How is a real-world simulation designed?

Question

I am fascinated by the performance of applications such as "Rollercoaster Tycoon" and "The Sims" and FPS games. I would like to know more about the basic application architecture. (Not so concerned with the UI - I assume MVC/MVP piriciples apply here. Nor am I concerned with the math and physics at this point.)

My main question deals with the tens or hundreds of individual objects in the simulation (people, vehicles, items, etc.) that all move, make decisions, and raise & respond to events - seeming all a the same time, and how they are designed for such good performance.

Q: Primarily, are these objects being processed in a giant loop, one at a time - or is each object processing in it's own thread? How many threads are practical in a simulation like this? (Ballpark figure of course, 10, 100, 1000)

I'm not looking to write a game, I just want the design theory because I'm wondering if such design can apply to other applications where several decisions are being made seemingly at the same time.

Answer 1

Until very recently, the game's logic and management was in a single thread in a big finite state machine. Now, though, you tend to see the different pieces of the game (audio, graphics, physics, 'simulation' logic, etc) being split into their own FSMs in threads.

Edit: Btw, threads are a very bad way of having things in a simulation happening at the 'same time' -- it leads to race conditions. It's common that when you want to have things going on at the 'same time', you simply figure out what needs to happen as you iterate over your data and store it separately, then apply it once all the data is processed. Rince, repeat.

Answer 2

@Cody Brocious

This CodeProject uses Linq to demonstrate this practice. (Linq to Life)

Answer 3

There are two basic ways of doing this kind of simulation Agent Based and System Dynamics. In and agent based simulation each entity in the game would be represented by an instance of a class with properties and behaviors, all the interactions between the entities would have to be explicitly defined and when you want these entities to interact a function gets called the properties of the interacting entities gets changed.

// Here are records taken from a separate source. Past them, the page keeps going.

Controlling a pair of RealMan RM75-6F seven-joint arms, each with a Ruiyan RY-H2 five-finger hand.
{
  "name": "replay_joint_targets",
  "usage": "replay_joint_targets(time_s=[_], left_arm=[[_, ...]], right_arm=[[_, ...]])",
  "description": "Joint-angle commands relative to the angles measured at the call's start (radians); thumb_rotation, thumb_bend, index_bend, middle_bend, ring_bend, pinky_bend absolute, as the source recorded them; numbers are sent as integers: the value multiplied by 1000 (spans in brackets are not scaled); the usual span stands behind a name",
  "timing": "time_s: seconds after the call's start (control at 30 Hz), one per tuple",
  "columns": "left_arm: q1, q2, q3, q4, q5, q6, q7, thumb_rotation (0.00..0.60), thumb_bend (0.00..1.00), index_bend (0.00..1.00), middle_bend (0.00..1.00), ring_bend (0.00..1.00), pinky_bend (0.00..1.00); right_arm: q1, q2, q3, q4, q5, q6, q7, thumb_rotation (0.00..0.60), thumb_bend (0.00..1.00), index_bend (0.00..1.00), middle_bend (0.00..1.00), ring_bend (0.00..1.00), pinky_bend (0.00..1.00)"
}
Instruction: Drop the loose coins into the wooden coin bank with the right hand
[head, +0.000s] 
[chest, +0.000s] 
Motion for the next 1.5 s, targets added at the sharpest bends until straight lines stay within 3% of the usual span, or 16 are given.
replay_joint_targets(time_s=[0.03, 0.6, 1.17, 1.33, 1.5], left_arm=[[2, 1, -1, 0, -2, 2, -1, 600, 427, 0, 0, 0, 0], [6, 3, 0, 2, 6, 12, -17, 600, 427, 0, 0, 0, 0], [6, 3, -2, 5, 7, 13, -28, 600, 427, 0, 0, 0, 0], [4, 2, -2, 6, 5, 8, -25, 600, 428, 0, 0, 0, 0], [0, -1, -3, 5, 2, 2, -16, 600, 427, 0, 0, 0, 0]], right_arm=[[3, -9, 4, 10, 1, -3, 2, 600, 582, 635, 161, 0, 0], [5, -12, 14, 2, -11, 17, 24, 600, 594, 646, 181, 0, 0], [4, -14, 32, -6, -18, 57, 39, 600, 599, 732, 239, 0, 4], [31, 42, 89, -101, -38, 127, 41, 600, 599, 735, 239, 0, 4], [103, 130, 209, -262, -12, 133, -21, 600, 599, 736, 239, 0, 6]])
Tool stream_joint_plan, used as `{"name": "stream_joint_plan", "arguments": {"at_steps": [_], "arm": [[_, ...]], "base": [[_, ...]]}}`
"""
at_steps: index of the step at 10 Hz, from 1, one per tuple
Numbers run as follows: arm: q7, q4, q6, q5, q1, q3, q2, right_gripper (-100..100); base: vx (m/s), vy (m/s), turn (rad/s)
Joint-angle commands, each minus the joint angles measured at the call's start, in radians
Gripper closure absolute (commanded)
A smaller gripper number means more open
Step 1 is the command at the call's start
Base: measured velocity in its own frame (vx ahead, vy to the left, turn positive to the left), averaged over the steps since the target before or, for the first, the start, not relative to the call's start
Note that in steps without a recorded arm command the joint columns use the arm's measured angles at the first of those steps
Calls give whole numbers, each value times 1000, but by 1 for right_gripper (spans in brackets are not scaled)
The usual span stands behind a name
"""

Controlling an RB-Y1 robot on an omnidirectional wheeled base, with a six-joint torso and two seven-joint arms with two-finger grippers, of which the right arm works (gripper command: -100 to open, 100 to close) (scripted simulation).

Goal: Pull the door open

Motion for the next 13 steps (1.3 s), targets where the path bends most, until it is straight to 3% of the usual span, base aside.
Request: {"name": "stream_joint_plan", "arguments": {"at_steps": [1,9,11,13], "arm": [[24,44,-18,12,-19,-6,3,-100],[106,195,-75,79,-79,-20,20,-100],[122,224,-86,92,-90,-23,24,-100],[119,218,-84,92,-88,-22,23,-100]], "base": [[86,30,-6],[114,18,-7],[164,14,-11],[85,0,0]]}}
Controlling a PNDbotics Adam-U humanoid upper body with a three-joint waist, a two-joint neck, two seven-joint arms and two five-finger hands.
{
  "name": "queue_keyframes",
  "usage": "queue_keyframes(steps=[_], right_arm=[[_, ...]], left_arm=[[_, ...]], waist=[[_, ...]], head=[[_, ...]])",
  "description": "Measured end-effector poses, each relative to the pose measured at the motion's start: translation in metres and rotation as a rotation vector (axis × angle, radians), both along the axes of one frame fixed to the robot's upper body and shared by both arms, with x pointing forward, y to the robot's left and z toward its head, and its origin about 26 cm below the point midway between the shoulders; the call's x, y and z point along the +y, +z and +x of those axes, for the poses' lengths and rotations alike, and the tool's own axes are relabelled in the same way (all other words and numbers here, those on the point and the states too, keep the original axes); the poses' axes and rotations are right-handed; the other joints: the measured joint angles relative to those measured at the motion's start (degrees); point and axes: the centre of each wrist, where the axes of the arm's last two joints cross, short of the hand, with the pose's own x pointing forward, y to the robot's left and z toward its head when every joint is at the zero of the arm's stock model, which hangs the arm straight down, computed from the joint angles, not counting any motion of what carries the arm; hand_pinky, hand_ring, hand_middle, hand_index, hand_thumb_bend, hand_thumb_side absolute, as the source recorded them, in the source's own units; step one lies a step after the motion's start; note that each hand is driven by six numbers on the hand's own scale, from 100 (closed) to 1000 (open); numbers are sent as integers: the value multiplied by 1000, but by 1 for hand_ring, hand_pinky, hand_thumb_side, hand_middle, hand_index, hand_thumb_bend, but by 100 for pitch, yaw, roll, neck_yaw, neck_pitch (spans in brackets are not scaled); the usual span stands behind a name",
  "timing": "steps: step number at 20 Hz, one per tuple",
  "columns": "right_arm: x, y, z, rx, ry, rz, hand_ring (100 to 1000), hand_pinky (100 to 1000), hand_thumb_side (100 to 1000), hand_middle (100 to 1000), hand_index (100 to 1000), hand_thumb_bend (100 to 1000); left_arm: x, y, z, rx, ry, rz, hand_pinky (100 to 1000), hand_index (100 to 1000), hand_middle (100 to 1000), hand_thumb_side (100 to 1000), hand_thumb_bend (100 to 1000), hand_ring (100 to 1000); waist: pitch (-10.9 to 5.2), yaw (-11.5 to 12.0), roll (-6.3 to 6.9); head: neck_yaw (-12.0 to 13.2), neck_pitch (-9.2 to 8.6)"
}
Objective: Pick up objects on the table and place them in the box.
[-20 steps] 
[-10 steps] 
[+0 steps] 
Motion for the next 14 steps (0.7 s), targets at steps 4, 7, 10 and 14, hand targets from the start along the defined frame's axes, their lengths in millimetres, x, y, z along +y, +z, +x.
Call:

System Dynamics is completely different, it only deals with sums and totals, there is no representation of a single entity in the system. The easiest example of that is the Predator and Prey model.

Both of these have advantages and disadvantages, the System Dynamics approach scales better to large number of entitities while keeping runtime short. While there are multiple formulas that you have to calculate, the time to calculate is independent of the values in the formula. But there is no way to look at an individual entity in this approach. The Agent based approach lets you put entities in specific locations and lets you interact with specific entities in your simulation.

FSMs and Celular automata are other ways in how to simulate systems in a game. E.g. in the agent based approach you might model the behavior of one agent with a FSM. Simcity used Celular automata to do some of the simulation work.

In general you will probably not have one big huge model that does everything but multiple systems that do specific tasks, some of these will not need to be updated very often e.g. something that determines the weather, others might need constant updates. Even if you put them in separate threads you will want to pause or start them when you need them. You might want to split work over multiple frames, e.g. calculate only updates on a certain number of agents.

Answer 4

In addition to the suggestions posted I would recommend browsing the simulation tag at sourceforge. There are a variety of simulation project at varying levels of complexity.

Sourceforge

Also I recommend the following book for a basic overview, While it is focused on physics it deals with issues of simulation.

Physics for Game Developers

Answer 5

The source code to the original Simcity has been open sourced as Micropolis. It might be an interesting study.